Many rare diseases present with subtle or overlapping symptoms, with visits to multiple specialists in many different clinics, making them difficult to detect early. ThinkRare acts as a continuous, automated second set of eyes looking out for pre-determined patterns and flags —supporting clinicians to connect the dots and reducing the chance that important diagnostic clues go unnoticed.
“Rare diseases can often hide in plain sight. ThinkRare helps identify children with a potential undiagnosed rare disease who might otherwise spend years without being referred for genetic testing,” said Dr. Kym Boycott (pictured), senior scientist at the CHEO Research Institute, chief of genetics at CHEO, and Canada Research Chair in Rare Disease Precision Health. “Scaling this AI tool across Canada will help shorten the diagnostic odyssey for countless families, which was my ultimate goal when I first envisioned the impact of ThinkRare.”
Implementing AI across diverse hospital systems requires careful technical adaptation, governance, and safety assurance. It also takes support from partners like the HHSC CREATE team, who provided developer support to get the ThinkRare application ready for deployment at sites outside of CHEO.

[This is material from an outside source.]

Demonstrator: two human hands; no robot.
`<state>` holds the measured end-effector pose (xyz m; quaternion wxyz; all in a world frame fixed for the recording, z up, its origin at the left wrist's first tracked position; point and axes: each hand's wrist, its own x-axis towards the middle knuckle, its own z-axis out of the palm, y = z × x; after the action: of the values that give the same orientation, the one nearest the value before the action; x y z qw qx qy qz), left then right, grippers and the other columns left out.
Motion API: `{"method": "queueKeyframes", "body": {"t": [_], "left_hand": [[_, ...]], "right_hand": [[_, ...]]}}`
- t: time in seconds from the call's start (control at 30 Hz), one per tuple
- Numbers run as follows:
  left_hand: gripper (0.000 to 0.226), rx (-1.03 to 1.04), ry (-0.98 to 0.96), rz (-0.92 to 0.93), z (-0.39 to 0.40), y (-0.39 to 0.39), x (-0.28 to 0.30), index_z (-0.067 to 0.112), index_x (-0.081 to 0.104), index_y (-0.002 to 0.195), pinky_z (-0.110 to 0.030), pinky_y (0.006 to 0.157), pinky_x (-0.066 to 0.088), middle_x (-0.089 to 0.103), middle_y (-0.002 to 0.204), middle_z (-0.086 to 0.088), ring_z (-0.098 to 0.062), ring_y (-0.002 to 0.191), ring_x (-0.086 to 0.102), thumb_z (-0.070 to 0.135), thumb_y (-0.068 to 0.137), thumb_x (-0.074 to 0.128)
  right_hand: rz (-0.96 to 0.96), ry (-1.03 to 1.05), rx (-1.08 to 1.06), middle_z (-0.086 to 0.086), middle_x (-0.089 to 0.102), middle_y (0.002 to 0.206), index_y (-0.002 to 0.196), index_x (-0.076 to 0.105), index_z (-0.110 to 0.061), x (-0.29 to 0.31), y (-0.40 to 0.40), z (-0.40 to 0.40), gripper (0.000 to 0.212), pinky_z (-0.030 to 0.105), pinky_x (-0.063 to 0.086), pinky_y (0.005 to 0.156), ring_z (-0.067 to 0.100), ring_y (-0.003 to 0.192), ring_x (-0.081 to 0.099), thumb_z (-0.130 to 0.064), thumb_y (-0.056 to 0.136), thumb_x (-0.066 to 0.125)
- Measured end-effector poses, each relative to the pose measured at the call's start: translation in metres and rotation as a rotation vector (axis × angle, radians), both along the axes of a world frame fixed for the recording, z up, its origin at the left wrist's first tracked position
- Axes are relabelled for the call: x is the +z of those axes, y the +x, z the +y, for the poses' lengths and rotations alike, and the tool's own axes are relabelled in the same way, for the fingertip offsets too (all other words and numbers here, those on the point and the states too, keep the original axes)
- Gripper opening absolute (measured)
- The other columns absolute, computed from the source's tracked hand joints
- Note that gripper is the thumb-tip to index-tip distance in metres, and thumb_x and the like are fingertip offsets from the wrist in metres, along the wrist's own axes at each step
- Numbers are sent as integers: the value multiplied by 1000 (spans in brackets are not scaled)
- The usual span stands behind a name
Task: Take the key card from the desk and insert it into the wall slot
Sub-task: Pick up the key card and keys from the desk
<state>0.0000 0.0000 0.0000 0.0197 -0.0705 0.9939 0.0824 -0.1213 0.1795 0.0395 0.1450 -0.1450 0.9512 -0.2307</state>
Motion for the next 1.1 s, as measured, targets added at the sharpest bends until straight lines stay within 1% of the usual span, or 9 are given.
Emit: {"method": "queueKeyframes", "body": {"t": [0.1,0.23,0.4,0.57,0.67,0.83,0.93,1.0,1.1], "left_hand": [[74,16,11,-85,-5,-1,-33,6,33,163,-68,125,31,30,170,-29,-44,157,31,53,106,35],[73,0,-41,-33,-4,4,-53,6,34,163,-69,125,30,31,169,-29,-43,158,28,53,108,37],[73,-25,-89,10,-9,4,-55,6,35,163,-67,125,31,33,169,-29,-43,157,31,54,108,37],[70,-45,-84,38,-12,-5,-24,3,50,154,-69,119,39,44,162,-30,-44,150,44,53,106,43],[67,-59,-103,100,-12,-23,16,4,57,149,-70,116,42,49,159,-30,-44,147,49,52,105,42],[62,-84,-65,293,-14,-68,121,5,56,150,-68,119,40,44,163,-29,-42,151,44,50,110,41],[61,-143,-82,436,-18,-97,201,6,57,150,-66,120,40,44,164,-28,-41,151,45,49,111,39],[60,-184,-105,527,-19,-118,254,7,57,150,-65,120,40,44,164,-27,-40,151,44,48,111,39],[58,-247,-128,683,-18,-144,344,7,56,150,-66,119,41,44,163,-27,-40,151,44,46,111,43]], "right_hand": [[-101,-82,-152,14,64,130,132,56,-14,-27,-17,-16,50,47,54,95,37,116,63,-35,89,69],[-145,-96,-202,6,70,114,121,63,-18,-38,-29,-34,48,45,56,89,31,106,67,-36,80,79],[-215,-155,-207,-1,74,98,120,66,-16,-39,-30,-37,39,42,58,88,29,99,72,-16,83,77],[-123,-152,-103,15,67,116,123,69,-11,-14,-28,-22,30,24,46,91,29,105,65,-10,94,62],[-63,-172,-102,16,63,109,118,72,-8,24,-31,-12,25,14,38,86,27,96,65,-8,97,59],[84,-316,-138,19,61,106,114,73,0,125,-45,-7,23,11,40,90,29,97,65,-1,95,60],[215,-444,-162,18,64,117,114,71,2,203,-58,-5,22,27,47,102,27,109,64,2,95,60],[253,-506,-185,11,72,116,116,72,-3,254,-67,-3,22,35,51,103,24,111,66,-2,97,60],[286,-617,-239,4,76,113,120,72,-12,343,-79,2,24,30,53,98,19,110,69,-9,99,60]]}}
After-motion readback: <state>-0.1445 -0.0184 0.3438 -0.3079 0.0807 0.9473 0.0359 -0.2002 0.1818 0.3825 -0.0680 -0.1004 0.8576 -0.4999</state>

“Moving ThinkRare from a single site to a national platform is both technically complex and deeply rewarding,” said Ivan Terekhov, director of research informatics, AI, and technology at the CHEO Research Institute. “Every hospital works differently. Our team at CHEO is working with these partners to ensure that ThinkRare remains safe, transparent, and flexible as it integrates into each new environment.”
ThinkRare’s success demonstrates what can be achieved when AI is developed collaboratively and embedded directly into clinical practice. By supporting earlier identification, referral, and diagnosis, ThinkRare offers families clarity faster, and supports health systems by reducing repeat visits, tests, and prolonged uncertainty. But to continue expansion to more institutes across Canada, further funding and support is needed.
ThinkRare is all about helping families find answers sooner. With further national expansion, children across Canada stand to benefit from earlier diagnoses, more informed care pathways and supports, and a shorter diagnostic journey.